- _Work instructions_: Each line of the data below containing "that" needs to be listed.

- _Available data_:
***

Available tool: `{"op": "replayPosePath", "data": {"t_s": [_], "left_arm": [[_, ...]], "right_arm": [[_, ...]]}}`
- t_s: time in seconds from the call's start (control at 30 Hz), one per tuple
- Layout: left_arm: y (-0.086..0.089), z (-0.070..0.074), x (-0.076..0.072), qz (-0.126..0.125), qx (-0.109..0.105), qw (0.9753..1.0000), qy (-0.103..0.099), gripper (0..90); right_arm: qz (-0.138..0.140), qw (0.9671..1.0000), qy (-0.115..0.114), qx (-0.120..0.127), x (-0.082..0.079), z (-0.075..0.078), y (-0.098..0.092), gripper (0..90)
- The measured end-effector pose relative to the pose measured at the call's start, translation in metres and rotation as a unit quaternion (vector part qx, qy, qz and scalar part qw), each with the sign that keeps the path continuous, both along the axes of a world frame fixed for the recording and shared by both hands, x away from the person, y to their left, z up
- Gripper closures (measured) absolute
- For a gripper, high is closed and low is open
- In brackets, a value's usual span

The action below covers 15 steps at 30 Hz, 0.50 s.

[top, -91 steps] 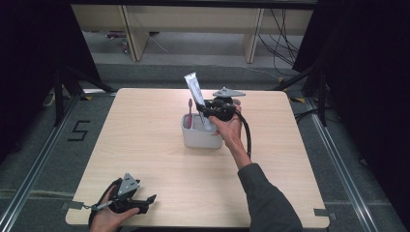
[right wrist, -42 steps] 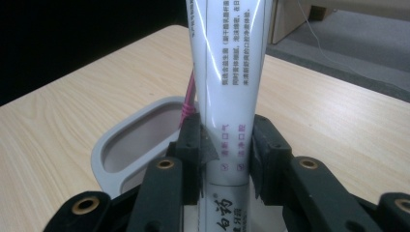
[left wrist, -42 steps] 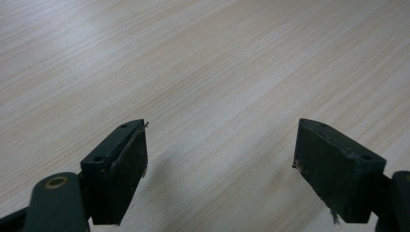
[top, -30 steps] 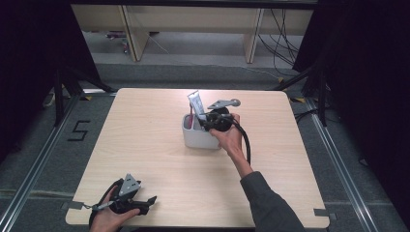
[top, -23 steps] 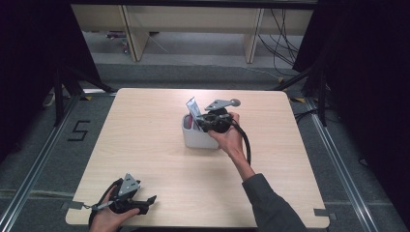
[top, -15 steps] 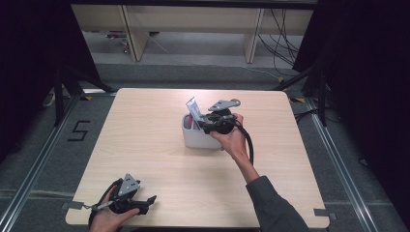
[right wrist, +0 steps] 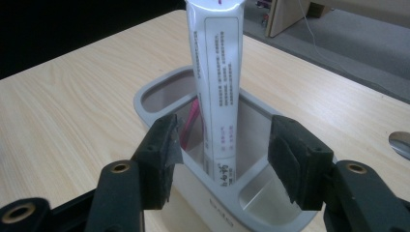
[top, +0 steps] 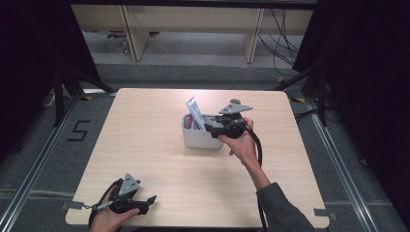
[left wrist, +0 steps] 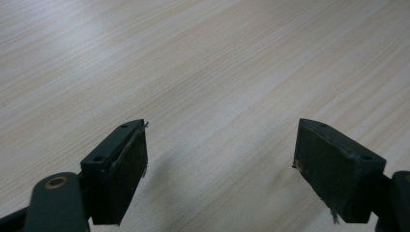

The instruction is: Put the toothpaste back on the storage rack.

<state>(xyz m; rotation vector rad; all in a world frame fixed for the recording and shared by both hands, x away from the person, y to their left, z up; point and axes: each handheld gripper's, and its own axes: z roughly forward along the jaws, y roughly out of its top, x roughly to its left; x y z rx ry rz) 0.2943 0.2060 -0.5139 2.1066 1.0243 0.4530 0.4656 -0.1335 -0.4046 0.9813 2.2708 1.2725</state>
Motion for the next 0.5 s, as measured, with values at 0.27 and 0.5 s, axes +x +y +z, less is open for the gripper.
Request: {"op": "replayPosePath", "data": {"t_s": [0.27,0.5], "left_arm": [[0.001,0.001,0.000,0.001,0.003,1.0000,0.001,18.8],[0.001,0.001,-0.001,0.001,0.005,1.0000,0.002,18.8]], "right_arm": [[-0.002,0.9999,0.003,0.015,-0.007,-0.003,-0.009,42.6],[-0.002,0.9999,0.001,0.016,-0.013,-0.001,-0.014,41.0]]}}
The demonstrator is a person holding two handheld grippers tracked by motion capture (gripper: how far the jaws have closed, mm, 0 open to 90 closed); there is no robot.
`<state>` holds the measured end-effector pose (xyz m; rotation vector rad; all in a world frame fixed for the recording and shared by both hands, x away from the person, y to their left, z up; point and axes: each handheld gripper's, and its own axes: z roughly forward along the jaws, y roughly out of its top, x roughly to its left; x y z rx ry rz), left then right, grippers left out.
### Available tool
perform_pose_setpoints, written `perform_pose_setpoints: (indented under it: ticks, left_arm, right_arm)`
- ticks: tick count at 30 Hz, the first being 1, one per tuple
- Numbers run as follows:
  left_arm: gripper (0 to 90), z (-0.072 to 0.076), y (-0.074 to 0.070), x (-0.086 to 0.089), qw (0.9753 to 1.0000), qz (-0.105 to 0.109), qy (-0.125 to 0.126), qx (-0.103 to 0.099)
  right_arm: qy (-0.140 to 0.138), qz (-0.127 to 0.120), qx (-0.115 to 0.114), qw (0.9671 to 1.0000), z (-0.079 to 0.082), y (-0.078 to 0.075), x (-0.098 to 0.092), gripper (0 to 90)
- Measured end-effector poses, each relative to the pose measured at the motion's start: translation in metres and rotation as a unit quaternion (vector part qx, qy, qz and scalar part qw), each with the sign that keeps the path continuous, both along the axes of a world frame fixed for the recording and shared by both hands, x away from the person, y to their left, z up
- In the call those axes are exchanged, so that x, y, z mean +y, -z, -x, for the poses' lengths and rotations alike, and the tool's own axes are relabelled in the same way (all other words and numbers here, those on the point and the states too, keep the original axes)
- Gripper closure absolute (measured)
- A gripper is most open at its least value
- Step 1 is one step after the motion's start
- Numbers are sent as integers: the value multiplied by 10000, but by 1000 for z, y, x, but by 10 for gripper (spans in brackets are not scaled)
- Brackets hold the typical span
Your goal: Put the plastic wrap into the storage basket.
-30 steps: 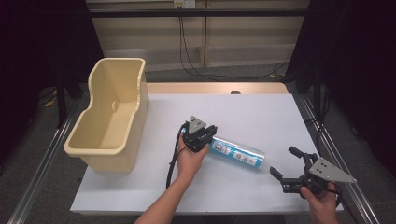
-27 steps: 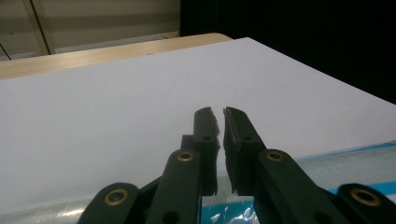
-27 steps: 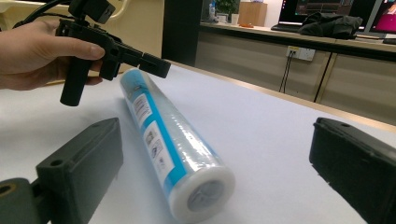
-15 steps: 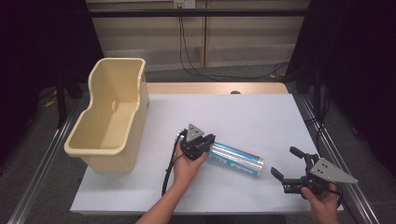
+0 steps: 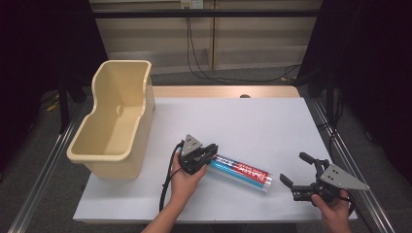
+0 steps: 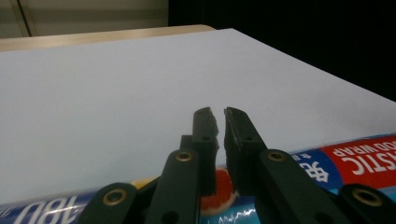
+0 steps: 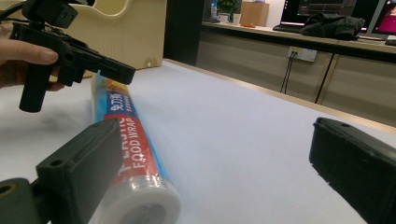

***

- _Written reply_:
- The measured end-effector pose relative to the pose measured at the call's start, translation in metres and rotation as a unit quaternion (vector part qx, qy, qz and scalar part qw), each with the sign that keeps the path continuous, both along the axes of a world frame fixed for the recording and shared by both hands, x away from the person, y to their left, z up
- Measured end-effector poses, each relative to the pose measured at the motion's start: translation in metres and rotation as a unit quaternion (vector part qx, qy, qz and scalar part qw), each with the sign that keeps the path continuous, both along the axes of a world frame fixed for the recording and shared by both hands, x away from the person, y to their left, z up
- In the call those axes are exchanged, so that x, y, z mean +y, -z, -x, for the poses' lengths and rotations alike, and the tool's own axes are relabelled in the same way (all other words and numbers here, those on the point and the states too, keep the original axes)

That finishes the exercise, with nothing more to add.